Studies show that well-designed platforms with user-centric web design can can raise conversion rates by 400%! This is why you should make your platforms not only attractive but also user-friendly. Below are some design tips to improve user experience (UX).

1. Begin With Customer Research

User experience design begins with defining your users. Are you designing for children ages 3-5, teen boys, women ages 60-70? Define why your user groups would come to your site or download your app, what they’re looking to achieve, and what their other needs are. The best approach is to create personas to represent each audience segments. This will help you answer basic questions including who, what, where, when, why, and how  your target audience will use your product.

As you research, ensure that you identify the following features among your audience.

  • Demographic characteristics: age, gender, profession and family status
  • Psychographic characteristics: personality, lifestyle, hobbies, interests, values, beliefs and opinions
  • Apps and websites your customers use: It’s especially useful to know what platforms your users enjoy or get the most utility from. This way, you can consider what makes these platforms popular with your audience as you design your website or application. A knowledgeable web design company in Los Angeles can help you create a visually appealing and user-friendly website that caters to the preferences of your audience while incorporating industry best practices for optimal performance and engagement.

Google Analytics, qualitative and quantitative surveys, and available statistics are great resources for collecting this information. You can usually get enough survey participants by offering a small incentive like an Amazon gift card.

2. Analyze Your Competitors

Make a list of competitors courting your target audiences with similar products.

Identify what you can offer users that your competitors are not yet offering. (The harder it is for your competitors to offer the same thing, the better!)

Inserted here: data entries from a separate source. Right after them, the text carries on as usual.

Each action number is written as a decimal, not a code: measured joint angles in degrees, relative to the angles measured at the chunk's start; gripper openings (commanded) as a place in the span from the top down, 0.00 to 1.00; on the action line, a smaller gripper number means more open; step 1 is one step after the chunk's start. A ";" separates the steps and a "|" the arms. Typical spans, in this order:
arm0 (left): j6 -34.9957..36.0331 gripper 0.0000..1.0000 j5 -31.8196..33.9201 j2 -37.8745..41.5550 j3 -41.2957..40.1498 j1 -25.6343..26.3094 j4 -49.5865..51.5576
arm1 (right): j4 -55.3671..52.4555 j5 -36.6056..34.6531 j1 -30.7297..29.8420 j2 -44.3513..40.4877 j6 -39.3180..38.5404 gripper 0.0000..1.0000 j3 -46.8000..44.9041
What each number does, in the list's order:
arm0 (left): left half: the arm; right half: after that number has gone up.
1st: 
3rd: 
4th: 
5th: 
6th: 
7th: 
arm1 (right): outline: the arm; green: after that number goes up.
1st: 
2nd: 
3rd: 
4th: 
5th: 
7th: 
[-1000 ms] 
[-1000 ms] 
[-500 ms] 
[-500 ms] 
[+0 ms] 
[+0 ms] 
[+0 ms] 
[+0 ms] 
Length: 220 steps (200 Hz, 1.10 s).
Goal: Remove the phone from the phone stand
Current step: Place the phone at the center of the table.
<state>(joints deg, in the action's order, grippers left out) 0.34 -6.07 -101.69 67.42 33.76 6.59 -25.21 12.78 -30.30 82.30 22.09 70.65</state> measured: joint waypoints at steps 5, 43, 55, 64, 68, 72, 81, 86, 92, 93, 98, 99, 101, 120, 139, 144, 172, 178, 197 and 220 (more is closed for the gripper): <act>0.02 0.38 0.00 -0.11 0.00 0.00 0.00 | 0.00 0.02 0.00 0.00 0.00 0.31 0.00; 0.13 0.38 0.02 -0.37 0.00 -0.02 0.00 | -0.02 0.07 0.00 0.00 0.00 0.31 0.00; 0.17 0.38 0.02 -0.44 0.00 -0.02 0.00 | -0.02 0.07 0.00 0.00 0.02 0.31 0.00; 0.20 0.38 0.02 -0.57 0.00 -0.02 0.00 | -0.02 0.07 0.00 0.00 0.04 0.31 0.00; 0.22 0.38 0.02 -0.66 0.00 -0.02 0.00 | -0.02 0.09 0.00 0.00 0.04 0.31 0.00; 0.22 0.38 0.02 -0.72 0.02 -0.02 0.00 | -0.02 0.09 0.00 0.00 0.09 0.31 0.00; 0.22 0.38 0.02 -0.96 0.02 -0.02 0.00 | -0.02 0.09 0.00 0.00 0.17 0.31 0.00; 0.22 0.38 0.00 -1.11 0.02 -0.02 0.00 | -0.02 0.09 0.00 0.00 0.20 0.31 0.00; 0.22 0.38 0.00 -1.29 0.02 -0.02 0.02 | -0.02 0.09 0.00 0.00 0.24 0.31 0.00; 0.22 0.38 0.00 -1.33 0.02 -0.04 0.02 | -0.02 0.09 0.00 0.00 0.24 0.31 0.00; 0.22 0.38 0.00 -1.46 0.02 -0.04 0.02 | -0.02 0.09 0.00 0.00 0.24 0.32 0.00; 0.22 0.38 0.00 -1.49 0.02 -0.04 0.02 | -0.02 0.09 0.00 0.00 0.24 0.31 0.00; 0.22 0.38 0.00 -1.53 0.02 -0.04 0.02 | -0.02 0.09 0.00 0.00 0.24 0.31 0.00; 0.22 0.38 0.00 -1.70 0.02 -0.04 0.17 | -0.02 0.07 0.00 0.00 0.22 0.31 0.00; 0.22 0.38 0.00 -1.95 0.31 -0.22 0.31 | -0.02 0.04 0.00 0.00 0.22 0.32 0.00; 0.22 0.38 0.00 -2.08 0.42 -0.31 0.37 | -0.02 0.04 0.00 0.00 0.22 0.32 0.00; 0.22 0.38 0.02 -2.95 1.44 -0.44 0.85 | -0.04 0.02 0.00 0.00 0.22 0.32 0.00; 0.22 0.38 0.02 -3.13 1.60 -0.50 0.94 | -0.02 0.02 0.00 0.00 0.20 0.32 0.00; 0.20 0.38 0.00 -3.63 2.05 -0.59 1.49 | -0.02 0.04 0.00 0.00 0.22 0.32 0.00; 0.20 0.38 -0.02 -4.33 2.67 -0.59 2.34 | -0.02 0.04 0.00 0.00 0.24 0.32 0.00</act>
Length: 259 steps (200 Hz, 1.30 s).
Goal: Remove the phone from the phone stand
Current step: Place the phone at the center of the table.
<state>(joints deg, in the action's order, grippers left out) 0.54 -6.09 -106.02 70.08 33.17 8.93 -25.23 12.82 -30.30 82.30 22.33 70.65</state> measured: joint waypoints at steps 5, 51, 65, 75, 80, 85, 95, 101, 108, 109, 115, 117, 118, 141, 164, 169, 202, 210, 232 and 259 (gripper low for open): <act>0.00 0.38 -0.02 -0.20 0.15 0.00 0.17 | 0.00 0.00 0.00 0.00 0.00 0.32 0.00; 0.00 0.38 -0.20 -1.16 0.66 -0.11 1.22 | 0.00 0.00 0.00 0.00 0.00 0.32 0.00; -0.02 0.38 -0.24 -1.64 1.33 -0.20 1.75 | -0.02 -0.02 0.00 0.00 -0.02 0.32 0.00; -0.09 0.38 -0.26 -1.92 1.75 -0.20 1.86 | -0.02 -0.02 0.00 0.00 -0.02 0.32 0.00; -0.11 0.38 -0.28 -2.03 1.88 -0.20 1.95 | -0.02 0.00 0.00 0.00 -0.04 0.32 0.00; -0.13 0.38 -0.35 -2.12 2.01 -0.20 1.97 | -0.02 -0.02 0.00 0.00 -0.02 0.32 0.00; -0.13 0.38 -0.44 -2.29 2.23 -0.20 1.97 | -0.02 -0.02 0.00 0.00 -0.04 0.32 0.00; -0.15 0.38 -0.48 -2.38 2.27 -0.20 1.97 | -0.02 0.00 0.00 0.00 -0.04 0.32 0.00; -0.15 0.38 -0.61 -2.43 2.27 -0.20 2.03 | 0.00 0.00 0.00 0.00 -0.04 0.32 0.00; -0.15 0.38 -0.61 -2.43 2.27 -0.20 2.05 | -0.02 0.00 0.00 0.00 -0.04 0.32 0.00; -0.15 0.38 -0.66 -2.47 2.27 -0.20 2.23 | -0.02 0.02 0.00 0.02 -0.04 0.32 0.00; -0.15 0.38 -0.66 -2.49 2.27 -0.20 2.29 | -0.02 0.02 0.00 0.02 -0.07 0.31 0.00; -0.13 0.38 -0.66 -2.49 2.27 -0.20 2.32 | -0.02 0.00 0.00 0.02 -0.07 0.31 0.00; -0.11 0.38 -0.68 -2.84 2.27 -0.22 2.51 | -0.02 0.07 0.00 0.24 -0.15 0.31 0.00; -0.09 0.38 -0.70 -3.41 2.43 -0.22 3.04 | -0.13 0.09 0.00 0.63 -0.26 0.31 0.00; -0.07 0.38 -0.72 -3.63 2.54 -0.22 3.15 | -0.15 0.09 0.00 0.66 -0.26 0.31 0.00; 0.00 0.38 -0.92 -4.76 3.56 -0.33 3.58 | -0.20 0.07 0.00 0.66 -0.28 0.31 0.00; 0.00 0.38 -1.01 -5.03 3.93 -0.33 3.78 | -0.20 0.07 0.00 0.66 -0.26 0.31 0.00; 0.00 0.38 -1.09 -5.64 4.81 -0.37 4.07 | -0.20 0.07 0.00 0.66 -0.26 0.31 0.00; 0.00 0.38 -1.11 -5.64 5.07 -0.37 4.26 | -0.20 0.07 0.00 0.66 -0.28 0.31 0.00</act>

Extensive competitor research gives you an opportunity to find inspiration, follow best practices, build on existing knowledge, and identify areas where you can create a competitive advantage.

3. Keep It Simple

Minimalism is a key trend in web design. To follow this popular aesthetic, remove unnecessary elements. Immediately, this will make your design feel inviting, modern, and easy to use.

Is your app actually minimal? Here’s a short checklist:

  • One app, one design language. In an app with a unified design language, a user can efficiently access the information and utilities they need thanks to the designer’s consistency. All buttons have the same look. All navigation elements have the same styling. All pages are predictable with a consistent format and layout.
  • One page, one goal. Information overload will confuse and turn away users. When you notice a tangent, use internal links to direct users to other pages within your website or application.
  • One graphic, one message. Every graphic should support your product branding and each should provide one clear message. If you’re trying to convey two ideas with one graphic, design two graphics instead.

To make your product more accessible to new users, consider adding a skippable tutorial or guided walkthrough.

4. Use More White Space

Ample white space is a straightforward way to improve user experience. Surprisingly, most UX designers overlook this, preferring complicated graphic solutions.

Contrary to what the name implies, white space doesn’t have to be white. It’s simply empty space that isn’t occupied by headlines, text, photos and illustrations. The white space itself can be any calming color that fits with your design and gives users’ eyes a chance to rest.

5. Achieve Element Unity

Element unity is a visual concept that improves user experience drastically. However, you will only achieve element unity if all design elements in your software support a similar visual theme. All elements in your software should have specific roles and should be located strategically. Eliminate elements those that don’t contribute to your platform’s objective.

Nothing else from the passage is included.